:: DATA RECORDS ::

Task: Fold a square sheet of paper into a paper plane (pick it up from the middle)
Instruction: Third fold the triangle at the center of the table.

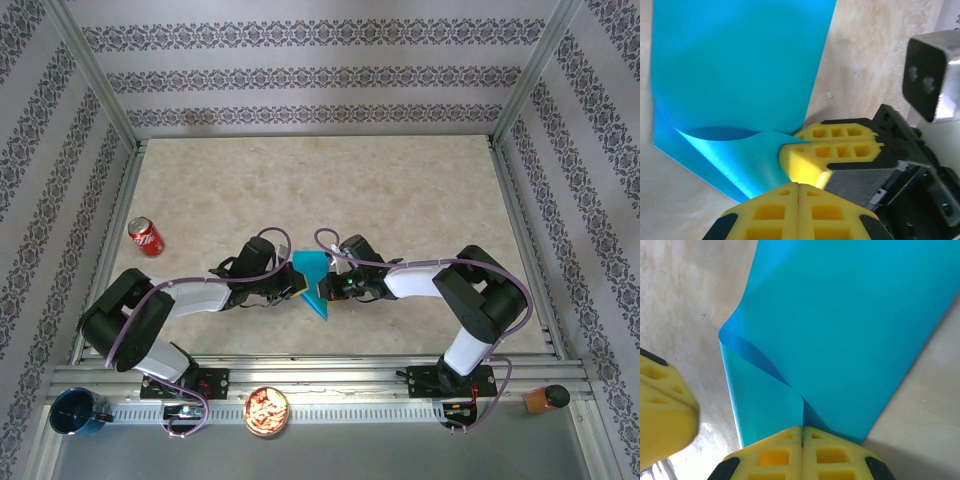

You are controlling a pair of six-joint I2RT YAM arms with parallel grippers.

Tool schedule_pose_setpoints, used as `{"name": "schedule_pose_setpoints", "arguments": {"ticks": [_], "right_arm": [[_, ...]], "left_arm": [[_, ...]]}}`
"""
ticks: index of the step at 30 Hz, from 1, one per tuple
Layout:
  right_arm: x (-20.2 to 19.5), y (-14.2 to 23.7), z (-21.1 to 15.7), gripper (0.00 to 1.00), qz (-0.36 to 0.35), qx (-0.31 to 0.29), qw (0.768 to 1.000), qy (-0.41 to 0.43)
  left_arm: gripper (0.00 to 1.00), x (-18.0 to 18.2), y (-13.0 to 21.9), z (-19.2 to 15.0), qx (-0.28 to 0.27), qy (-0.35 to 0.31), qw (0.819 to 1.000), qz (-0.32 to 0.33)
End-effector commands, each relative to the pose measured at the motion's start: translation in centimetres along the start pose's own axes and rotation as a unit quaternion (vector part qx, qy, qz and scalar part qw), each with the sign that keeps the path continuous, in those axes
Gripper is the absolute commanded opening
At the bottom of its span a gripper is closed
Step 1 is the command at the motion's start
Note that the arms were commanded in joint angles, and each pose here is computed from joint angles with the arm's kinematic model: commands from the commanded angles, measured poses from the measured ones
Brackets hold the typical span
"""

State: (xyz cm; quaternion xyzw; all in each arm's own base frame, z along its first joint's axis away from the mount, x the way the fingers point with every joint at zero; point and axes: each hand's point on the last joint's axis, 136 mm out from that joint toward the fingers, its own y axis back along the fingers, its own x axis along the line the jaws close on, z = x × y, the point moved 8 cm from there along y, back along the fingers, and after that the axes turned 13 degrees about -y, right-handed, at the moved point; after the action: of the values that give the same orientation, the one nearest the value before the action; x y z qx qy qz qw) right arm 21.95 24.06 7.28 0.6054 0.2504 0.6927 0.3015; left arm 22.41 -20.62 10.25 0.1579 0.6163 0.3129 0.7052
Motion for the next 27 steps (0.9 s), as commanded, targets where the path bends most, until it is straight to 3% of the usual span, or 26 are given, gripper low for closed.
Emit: {"name": "schedule_pose_setpoints", "arguments": {"ticks": [1, 27], "right_arm": [[-1.5, -0.3, -0.5, 0.00, -0.032, 0.009, 0.999, -0.013], [-1.4, -0.3, -0.5, 0.00, -0.032, 0.011, 0.999, -0.014]], "left_arm": [[0.00, -0.8, -0.5, 0.3, 0.000, -0.008, 1.000, -0.016], [0.00, 0.7, -2.1, -0.1, 0.008, 0.007, 1.000, -0.020]]}}
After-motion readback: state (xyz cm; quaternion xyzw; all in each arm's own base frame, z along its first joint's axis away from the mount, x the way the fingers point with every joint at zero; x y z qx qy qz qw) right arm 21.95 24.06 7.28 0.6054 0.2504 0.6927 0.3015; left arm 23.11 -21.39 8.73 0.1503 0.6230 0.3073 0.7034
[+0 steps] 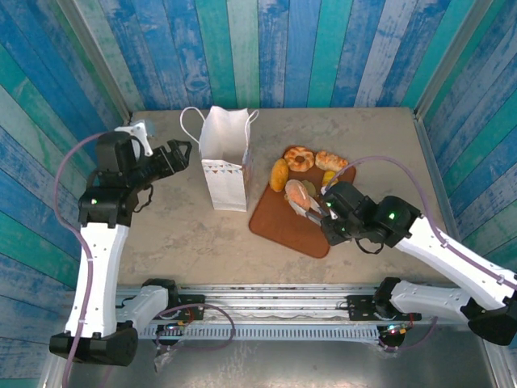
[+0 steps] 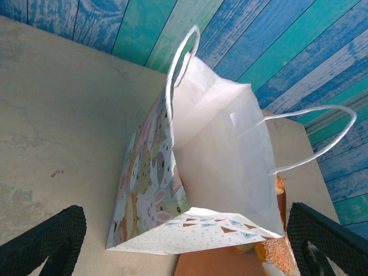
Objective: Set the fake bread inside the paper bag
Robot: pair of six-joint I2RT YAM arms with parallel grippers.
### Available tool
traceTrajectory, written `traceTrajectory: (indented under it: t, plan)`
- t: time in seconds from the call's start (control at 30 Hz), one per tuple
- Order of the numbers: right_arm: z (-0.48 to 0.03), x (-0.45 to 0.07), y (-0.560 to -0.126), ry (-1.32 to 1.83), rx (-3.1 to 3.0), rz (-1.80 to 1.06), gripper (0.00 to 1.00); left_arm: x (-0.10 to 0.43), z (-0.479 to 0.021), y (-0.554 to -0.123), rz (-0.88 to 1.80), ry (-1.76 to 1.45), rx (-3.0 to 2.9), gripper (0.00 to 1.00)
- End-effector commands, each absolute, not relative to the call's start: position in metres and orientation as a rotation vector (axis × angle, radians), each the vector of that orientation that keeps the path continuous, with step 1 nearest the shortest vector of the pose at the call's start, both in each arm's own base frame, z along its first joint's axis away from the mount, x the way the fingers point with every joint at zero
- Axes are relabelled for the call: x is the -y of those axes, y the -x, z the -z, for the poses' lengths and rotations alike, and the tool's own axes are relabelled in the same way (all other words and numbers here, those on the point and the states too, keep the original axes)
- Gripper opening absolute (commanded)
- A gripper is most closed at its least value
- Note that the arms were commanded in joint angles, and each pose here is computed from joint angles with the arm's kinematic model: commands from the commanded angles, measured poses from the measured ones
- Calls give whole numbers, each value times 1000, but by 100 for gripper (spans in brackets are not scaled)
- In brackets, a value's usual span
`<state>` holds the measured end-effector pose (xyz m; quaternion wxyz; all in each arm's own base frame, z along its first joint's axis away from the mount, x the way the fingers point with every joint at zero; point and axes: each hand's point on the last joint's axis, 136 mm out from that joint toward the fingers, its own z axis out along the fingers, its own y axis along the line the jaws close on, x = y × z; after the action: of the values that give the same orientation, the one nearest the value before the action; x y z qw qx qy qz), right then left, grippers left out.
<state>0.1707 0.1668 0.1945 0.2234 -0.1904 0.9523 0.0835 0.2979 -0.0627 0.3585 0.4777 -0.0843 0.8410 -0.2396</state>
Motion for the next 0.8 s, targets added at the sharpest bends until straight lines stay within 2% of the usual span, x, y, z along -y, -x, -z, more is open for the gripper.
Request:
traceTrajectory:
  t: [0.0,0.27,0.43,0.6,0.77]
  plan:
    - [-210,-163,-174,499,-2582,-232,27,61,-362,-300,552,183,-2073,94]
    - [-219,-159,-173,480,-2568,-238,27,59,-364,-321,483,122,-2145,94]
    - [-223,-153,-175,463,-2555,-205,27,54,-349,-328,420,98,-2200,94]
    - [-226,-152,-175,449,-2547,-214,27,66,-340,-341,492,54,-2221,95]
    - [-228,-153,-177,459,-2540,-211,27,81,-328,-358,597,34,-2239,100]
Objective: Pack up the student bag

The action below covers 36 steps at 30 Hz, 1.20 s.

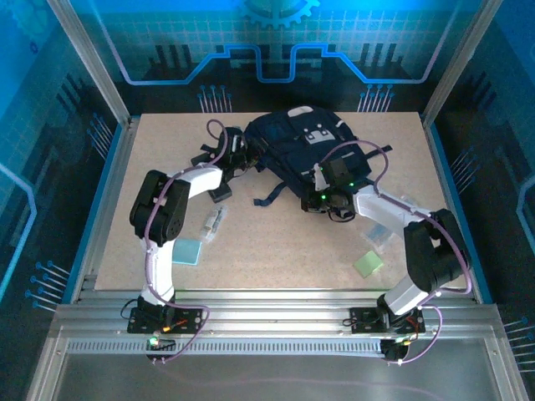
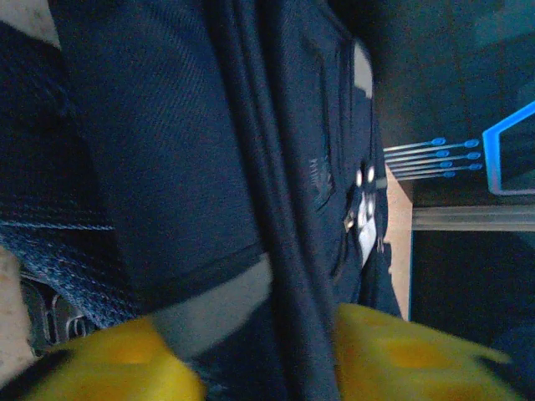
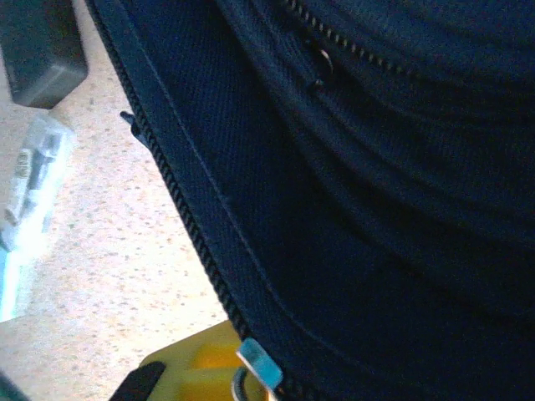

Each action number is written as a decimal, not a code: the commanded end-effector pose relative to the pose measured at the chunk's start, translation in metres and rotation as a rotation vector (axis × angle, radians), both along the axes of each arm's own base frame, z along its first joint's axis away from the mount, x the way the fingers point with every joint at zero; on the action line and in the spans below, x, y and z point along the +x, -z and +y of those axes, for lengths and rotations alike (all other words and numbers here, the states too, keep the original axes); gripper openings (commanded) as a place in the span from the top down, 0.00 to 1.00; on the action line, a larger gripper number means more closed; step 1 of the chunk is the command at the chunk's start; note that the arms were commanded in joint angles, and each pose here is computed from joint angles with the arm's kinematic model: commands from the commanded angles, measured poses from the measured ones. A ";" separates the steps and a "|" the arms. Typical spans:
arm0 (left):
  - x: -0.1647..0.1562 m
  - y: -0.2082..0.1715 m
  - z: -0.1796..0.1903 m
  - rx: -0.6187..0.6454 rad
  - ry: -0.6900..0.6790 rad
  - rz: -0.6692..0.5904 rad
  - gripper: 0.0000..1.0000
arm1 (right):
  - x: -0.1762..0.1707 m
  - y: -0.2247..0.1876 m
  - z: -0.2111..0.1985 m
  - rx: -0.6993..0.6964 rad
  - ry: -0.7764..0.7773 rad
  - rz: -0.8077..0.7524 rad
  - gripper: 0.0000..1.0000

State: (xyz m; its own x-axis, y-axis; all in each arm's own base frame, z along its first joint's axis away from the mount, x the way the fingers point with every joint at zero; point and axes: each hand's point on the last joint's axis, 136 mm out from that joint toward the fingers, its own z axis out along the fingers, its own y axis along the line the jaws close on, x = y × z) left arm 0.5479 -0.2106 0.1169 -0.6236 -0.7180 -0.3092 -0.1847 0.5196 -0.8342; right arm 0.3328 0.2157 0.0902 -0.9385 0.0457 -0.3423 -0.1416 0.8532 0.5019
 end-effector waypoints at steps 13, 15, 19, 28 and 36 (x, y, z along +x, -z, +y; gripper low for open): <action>-0.089 0.000 0.001 -0.165 -0.044 0.045 0.20 | 0.041 -0.033 0.108 0.331 -0.059 0.084 1.00; -0.084 -0.001 -0.011 -0.191 -0.028 0.037 0.23 | 0.034 -0.033 0.112 0.330 -0.065 0.091 1.00; -0.072 0.004 -0.033 -0.201 0.012 0.032 0.40 | 0.019 -0.032 0.113 0.322 -0.068 0.112 1.00; -0.070 0.013 -0.024 -0.087 0.046 0.003 1.00 | -0.028 -0.008 0.037 -0.019 -0.062 0.251 1.00; -0.086 0.018 -0.006 -0.014 0.091 0.015 1.00 | -0.045 -0.002 -0.044 -0.190 -0.002 0.323 1.00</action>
State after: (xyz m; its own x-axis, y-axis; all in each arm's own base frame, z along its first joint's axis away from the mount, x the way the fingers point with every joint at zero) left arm 0.4548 -0.2528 0.0993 -0.7332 -0.6448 -0.2161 -0.1481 0.4616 -0.8747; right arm 0.3247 0.2204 0.0970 -0.9890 0.0303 -0.1445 -0.0452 0.8695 0.4919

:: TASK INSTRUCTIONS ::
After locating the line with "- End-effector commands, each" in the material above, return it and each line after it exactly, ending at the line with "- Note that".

:: RESPONSE AREA ::
- End-effector commands, each absolute, not relative to the call's start: position in metres and orientation as a rotation vector (axis × angle, radians), each the vector of that orientation that keeps the path continuous, with step 1 nearest the shortest vector of the pose at the call's start, both in each arm's own base frame, z along its first joint's axis away from the mount, x the way the fingers point with every joint at zero
- Axes are relabelled for the call: x is the -y of those axes, y the -x, z the -z, for the poses' lengths and rotations alike, and the tool's own axes are relabelled in the same way (all other words and numbers here, those on the point and the states too, keep the original axes)
- Gripper opening absolute (commanded)
- A gripper is most closed at its least value
- Note that the arms were commanded in joint angles, and each pose here is computed from joint angles with the arm's kinematic model: commands from the commanded angles, measured poses from the measured ones

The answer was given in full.